Anteriormente, cuando los biólogos de la División de Recursos Naturales y Gestión de Tierras de la SFPUC querían asegurarse de que no hubiera culebras de liga de San Francisco en un área de proyecto, tenían que excavar madrigueras para ver si había alguna serpiente escondida dentro. El método de Muon es más eficiente y seguro para las serpientes. "Cuando detecta el olor de una serpiente, Muon se sienta tranquilamente y espera una recompensa de su cuidador", señaló Grace Shaw, bióloga de la SFPUC. "El cuidador marca el lugar, lo registra en un rastreador GPS y pasa a la siguiente área".

Una persona se encuentra al aire libre, en una zona con césped y árboles. Un perro, con arnés, está sentado delante de ella.

La gestión de Muon en la cuenca hidrográfica es el resultado de años de trabajo de la División de Recursos Naturales y Gestión de Tierras. Inicialmente, la bióloga sénior de SFPUC, Mia Ingolia, colaboraba con investigadores de la UC Berkeley para entrenar perros detectores de olores para encontrar patógenos vegetales. Fue durante este trabajo que surgió la idea de utilizar un perro especialmente entrenado para localizar fauna silvestre difícil de detectar. «A menudo nos vemos limitados en nuestra capacidad de intervención con especies protegidas como las culebras de liga de San Francisco, que pueden encontrarse en madrigueras, hierba alta y montones de escombros», explicó Mia. «Sabía que si lográbamos desarrollar un perro capaz de olfatear a las culebras, tendríamos una herramienta más para gestionar proyectos y saber qué zonas evitar».

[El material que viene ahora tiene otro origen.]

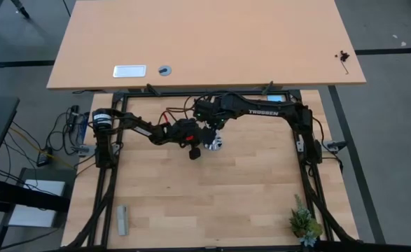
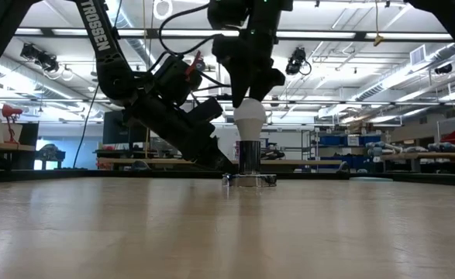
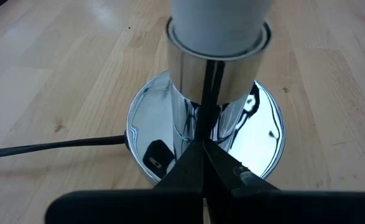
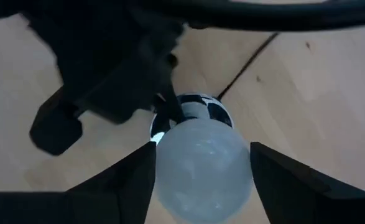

Muon pone a prueba su capacidad para detectar olores.

Mia y los biólogos de SFPUC comenzaron a trabajar con la adiestradora de perros Lauralea Oliver en 2022. El mayor obstáculo para entrenar a un perro detector de olores suele ser la obtención de material olfativo. A través de colegas, los biólogos de SFPUC se enteraron de que otras agencias, como el Aeropuerto de San Francisco y el Servicio Geológico de los Estados Unidos, realizaban trampas autorizadas para culebras de San Francisco y, por casualidad, obtuvieron bolsas de captura de esas labores de monitoreo. Se recolectaron olores frescos adicionales para futuros entrenamientos frotando suavemente un paño sobre los animales vivos. Más recientemente, Lauralea trabajó con el Zoológico de San Francisco para obtener olores de las serpientes de su programa de cría recién establecido.

La primera prueba de campo real de Muon tuvo lugar en julio de 2024, cuando los operarios despejaron una gran pila de troncos que se sospechaba que albergaba culebras de San Francisco. Pacientemente, Muon rodeó la pila de madera mientras los operarios la limpiaban. Su predicción fue acertada. El resto es historia. Ahora, Muon trabaja en las cuencas hidrográficas de SFPUC varias veces al año.

Estos perros van en serio.

Muon no es el único perro detector de olores que trabaja con el Departamento de Recursos Naturales y Gestión de Tierras. Otra perra, llamada Circe, se utilizó en la cuenca del río Alameda para detectar nidos de tortugas de estanque occidentales. Esta especie, poco común, entierra sus huevos cerca de los estanques y marca sus nidos con orina, que Circe detecta fácilmente gracias a su entrenamiento para reconocer este olor único. «Los ecosistemas saludables producen agua limpia», concluyó Mia. «Especies como estas son importantes para mantener prósperos los ecosistemas de nuestra cuenca».

La División de Recursos Naturales y Gestión de Tierras está considerando otras oportunidades para utilizar perros entrenados en la gestión de cuencas hidrográficas, posiblemente para detectar plantas y/o anfibios raros. Así que, Lassie, ¡apártate! Hay nuevos perros en la ciudad.